===== Record set =====
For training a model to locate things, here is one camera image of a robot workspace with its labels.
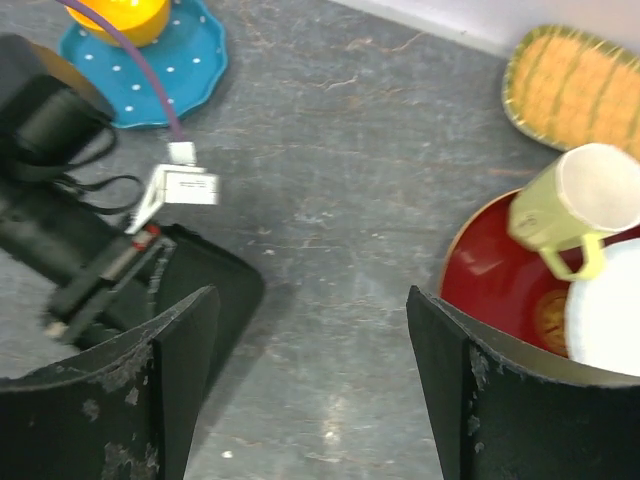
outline white wall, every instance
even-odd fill
[[[333,0],[497,55],[530,29],[562,23],[640,54],[640,0]]]

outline yellow cup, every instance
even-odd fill
[[[537,251],[553,275],[589,280],[604,268],[603,240],[640,224],[640,164],[612,145],[591,143],[562,155],[513,200],[509,235]],[[573,272],[560,252],[582,247]]]
[[[81,0],[113,24],[136,47],[144,47],[160,36],[169,23],[170,0]],[[71,17],[103,42],[120,46],[102,27],[68,8]]]

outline white plate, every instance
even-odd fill
[[[640,239],[605,248],[593,280],[569,287],[565,336],[572,360],[640,376]]]

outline cable plug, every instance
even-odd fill
[[[193,142],[171,142],[169,143],[169,159],[173,165],[195,166],[198,163],[196,146]]]

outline black strap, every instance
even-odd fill
[[[138,185],[138,191],[133,200],[129,203],[122,205],[120,207],[100,207],[98,205],[94,205],[92,203],[82,201],[86,194],[99,192],[100,190],[104,190],[112,183],[117,182],[118,180],[130,180]],[[85,208],[95,212],[99,215],[118,215],[120,213],[125,213],[133,209],[140,200],[142,199],[142,195],[144,194],[144,184],[142,181],[134,176],[134,175],[116,175],[114,177],[107,178],[101,182],[96,183],[80,183],[75,178],[70,177],[68,175],[63,175],[57,179],[55,179],[55,183],[60,185],[69,191],[72,195],[76,196],[78,200],[81,200],[82,204]]]
[[[26,183],[53,182],[61,186],[77,197],[87,209],[99,215],[109,216],[128,212],[140,202],[144,194],[145,186],[138,177],[134,175],[117,175],[100,182],[84,184],[68,175],[69,172],[102,160],[115,150],[118,145],[118,135],[112,125],[105,124],[105,128],[110,136],[109,142],[102,149],[80,162],[66,165],[42,166],[22,163],[10,158],[7,161],[7,166],[11,171],[11,175],[19,181]],[[118,180],[130,180],[138,185],[136,196],[131,202],[119,207],[100,207],[83,201],[87,193],[103,190]]]

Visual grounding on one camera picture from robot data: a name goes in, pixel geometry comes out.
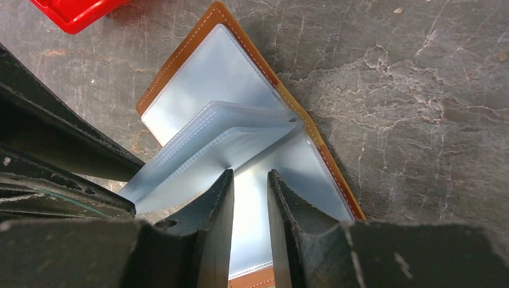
=====
# Assignment:
Restate the data word for word and exclude every picture.

# Answer area:
For training a model to locate things, here is one camera image of a robot workspace with its labels.
outline white wall, every instance
even-odd fill
[[[333,0],[497,55],[530,29],[562,23],[640,54],[640,0]]]

outline yellow cup, every instance
even-odd fill
[[[537,251],[553,275],[589,280],[604,268],[603,240],[640,224],[640,164],[612,145],[591,143],[562,155],[513,200],[509,235]],[[573,272],[560,252],[582,247]]]
[[[81,0],[113,24],[136,47],[144,47],[160,36],[169,23],[170,0]],[[71,17],[103,42],[120,46],[102,27],[68,8]]]

outline white plate, every instance
even-odd fill
[[[640,239],[605,248],[593,280],[569,287],[565,336],[572,360],[640,376]]]

outline cable plug, every instance
even-odd fill
[[[193,142],[171,142],[169,143],[169,159],[173,165],[195,166],[198,163],[196,146]]]

outline black strap, every instance
even-odd fill
[[[138,185],[138,191],[133,200],[129,203],[122,205],[120,207],[100,207],[98,205],[94,205],[92,203],[82,201],[86,194],[99,192],[100,190],[104,190],[112,183],[117,182],[118,180],[130,180]],[[85,208],[95,212],[99,215],[118,215],[120,213],[125,213],[133,209],[140,200],[142,199],[142,195],[144,194],[144,184],[142,181],[134,176],[134,175],[116,175],[114,177],[107,178],[101,182],[96,183],[80,183],[75,178],[70,177],[68,175],[63,175],[57,179],[55,179],[55,183],[60,185],[69,191],[72,195],[76,196],[78,200],[81,200],[82,204]]]
[[[26,183],[53,182],[61,186],[77,197],[87,209],[99,215],[109,216],[128,212],[140,202],[144,194],[145,186],[138,177],[134,175],[117,175],[100,182],[84,184],[68,175],[69,172],[102,160],[115,150],[118,145],[118,135],[112,125],[105,124],[105,128],[110,136],[109,142],[102,149],[80,162],[66,165],[42,166],[22,163],[10,158],[7,161],[7,166],[11,171],[11,175],[19,181]],[[118,180],[130,180],[138,185],[136,196],[131,202],[119,207],[100,207],[83,201],[87,193],[103,190]]]

Visual grounding on one camera picture from robot data: a name goes in, pixel geometry comes out.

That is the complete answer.